# Lump between teeth?!



## nixietink (Apr 3, 2008)

I'm going to make a vet appointment in the morning but was wondering if anyone has seen this before.

Vito has a lump growing between his bottom incisors and canine. Here is a picture: 










This pic from my cell makes his teeth look nasty yellow, but they aren't. But they are that crooked, I think he needs doggy braces. 

Anyway, it doesn't seem to bother him and is the same color as his gums. I do brush his teeth and he chews a lot. I wouldn't say his teeth are perfect, but they aren't bad. He hasn't had a dental before, but we were talking about doing it soon (he is turning 3 in a few days). 

Any idea what it could be?


----------



## hat trick (Jan 22, 2009)

It looks like it could be an epulis. It's a benign growth. My boy had one that we just kept an eye and then had it removed when he was under for a tooth cleaning.


----------



## nixietink (Apr 3, 2008)

hat trick said:


> It looks like it could be an epulis. It's a benign growth. My boy had one that we just kept an eye and then had it removed when he was under for a tooth cleaning.
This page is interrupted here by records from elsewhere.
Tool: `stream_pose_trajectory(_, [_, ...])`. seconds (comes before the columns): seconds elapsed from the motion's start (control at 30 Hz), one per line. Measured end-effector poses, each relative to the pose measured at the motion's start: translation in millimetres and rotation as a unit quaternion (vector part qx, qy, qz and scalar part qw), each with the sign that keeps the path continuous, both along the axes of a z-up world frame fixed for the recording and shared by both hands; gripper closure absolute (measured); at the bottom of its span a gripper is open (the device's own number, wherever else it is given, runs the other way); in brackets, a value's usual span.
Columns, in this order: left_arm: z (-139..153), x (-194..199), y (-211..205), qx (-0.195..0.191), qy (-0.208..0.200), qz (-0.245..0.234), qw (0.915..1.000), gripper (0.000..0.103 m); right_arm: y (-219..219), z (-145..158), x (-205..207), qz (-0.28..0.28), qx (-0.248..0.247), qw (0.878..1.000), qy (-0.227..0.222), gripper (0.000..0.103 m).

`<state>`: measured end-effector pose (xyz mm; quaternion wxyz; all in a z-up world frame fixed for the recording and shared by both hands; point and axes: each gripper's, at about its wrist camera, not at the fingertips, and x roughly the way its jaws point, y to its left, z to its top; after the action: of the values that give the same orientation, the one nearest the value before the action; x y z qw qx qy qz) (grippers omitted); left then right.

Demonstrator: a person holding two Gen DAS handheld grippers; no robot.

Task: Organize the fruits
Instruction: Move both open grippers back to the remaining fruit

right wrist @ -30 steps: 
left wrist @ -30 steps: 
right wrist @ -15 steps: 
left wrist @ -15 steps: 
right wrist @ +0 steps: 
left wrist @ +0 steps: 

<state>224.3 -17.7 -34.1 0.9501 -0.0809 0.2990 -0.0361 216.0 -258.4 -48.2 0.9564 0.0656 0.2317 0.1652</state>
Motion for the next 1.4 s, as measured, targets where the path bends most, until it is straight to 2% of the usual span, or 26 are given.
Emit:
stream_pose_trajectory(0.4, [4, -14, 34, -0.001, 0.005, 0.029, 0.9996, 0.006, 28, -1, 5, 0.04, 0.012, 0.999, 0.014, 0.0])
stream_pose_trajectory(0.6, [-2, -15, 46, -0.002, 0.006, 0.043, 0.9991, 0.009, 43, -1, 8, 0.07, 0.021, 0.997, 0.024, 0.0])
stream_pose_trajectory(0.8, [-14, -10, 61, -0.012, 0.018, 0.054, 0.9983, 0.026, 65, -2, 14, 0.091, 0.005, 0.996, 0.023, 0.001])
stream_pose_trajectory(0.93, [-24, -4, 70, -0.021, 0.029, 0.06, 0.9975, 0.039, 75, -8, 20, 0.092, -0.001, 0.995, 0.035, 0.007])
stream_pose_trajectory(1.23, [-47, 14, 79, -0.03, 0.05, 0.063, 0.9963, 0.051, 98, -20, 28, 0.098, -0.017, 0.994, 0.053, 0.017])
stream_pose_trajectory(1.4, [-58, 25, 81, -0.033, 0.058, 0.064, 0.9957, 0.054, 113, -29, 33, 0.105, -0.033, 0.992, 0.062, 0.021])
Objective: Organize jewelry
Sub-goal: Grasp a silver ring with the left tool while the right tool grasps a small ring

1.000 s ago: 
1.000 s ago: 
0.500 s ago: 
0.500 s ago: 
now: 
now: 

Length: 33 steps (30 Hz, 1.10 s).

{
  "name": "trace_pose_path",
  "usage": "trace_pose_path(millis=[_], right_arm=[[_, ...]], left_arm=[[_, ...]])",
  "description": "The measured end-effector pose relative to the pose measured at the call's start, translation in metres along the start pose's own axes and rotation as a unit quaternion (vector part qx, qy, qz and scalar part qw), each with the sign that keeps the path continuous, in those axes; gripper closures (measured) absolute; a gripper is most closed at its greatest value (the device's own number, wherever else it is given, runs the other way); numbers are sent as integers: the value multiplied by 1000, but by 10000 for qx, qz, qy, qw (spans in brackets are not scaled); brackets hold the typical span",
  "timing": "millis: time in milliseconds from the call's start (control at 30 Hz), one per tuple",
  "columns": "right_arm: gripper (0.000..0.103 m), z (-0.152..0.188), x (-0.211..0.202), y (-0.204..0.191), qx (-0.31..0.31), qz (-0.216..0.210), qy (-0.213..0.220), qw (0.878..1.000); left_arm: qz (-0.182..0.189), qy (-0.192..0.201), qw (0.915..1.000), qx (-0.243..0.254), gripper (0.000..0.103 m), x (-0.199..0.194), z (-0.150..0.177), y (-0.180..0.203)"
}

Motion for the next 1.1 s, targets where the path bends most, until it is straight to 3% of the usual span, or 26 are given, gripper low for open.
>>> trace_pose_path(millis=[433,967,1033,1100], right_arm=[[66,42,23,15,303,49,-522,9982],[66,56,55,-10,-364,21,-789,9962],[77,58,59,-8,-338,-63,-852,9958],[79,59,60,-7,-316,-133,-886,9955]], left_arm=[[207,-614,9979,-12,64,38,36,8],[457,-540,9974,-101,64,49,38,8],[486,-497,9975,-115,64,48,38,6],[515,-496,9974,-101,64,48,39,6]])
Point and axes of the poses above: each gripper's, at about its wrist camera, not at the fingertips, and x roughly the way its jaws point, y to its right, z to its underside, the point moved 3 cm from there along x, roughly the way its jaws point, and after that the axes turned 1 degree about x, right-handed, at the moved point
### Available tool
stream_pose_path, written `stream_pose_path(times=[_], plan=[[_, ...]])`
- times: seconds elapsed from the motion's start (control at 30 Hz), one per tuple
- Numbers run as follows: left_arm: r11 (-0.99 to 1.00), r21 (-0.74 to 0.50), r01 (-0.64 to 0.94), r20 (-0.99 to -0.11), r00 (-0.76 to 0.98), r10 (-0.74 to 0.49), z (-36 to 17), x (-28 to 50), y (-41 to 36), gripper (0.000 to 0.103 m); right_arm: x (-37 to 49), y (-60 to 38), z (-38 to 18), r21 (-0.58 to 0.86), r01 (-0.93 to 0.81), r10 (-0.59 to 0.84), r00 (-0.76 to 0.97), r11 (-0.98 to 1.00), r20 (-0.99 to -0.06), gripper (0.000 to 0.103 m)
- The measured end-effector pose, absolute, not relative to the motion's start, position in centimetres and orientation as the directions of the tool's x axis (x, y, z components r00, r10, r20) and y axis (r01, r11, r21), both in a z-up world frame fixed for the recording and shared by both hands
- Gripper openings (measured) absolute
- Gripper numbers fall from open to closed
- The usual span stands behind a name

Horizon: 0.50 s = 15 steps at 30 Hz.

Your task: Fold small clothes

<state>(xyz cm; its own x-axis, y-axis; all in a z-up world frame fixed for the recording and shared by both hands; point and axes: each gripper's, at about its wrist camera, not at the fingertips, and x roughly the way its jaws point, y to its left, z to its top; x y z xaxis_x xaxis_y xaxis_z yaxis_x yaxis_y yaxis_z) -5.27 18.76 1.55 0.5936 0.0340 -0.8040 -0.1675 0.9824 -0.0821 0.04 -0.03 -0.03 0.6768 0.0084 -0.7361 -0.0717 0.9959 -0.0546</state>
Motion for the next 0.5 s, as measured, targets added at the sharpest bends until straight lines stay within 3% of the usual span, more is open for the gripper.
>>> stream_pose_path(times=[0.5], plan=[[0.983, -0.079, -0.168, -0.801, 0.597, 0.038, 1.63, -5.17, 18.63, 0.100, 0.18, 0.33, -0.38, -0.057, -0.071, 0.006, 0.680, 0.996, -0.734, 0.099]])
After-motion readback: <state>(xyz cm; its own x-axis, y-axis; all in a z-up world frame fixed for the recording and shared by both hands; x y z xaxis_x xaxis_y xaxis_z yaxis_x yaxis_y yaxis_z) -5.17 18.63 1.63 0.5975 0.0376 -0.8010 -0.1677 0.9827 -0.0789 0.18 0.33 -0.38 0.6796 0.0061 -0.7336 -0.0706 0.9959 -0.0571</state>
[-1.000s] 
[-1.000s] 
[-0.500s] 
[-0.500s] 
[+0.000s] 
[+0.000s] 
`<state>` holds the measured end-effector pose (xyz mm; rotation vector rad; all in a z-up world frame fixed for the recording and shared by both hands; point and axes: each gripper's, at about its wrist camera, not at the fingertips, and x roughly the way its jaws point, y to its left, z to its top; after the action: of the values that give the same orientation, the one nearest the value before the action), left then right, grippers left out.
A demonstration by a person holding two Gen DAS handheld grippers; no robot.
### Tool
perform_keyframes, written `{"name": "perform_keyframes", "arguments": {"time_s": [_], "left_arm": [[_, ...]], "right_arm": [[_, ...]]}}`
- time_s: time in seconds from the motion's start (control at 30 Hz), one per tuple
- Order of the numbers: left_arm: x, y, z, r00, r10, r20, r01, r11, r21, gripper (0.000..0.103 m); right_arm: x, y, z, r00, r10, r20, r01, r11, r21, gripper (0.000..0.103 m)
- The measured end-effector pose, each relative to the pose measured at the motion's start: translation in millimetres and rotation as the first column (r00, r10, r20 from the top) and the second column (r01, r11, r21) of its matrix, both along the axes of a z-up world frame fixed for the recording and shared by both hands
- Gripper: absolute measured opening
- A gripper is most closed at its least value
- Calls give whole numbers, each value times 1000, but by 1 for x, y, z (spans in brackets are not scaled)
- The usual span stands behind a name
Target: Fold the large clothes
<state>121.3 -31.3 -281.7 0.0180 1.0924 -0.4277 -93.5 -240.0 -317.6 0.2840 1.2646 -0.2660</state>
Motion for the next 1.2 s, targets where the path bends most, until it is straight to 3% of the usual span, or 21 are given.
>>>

Thanks for the input! I hope it's no biggie.

Anybody else have any idea?


----------



## HiTideGoldens (Dec 29, 2009)

Maybe an abscess?


----------



## Noey (Feb 26, 2009)

could something have gotten under his gum...like when you eat popcorn and that crappy shell gets stuck?

Is it hard or soft? and it does not look like a puncture or anything close? like he might have got a splinter or something?


----------



## nixietink (Apr 3, 2008)

Noey said:


> could something have gotten under his gum...like when you eat popcorn and that crappy shell gets stuck?
> 
> Is it hard or soft? and it does not look like a puncture or anything close? like he might have got a splinter or something?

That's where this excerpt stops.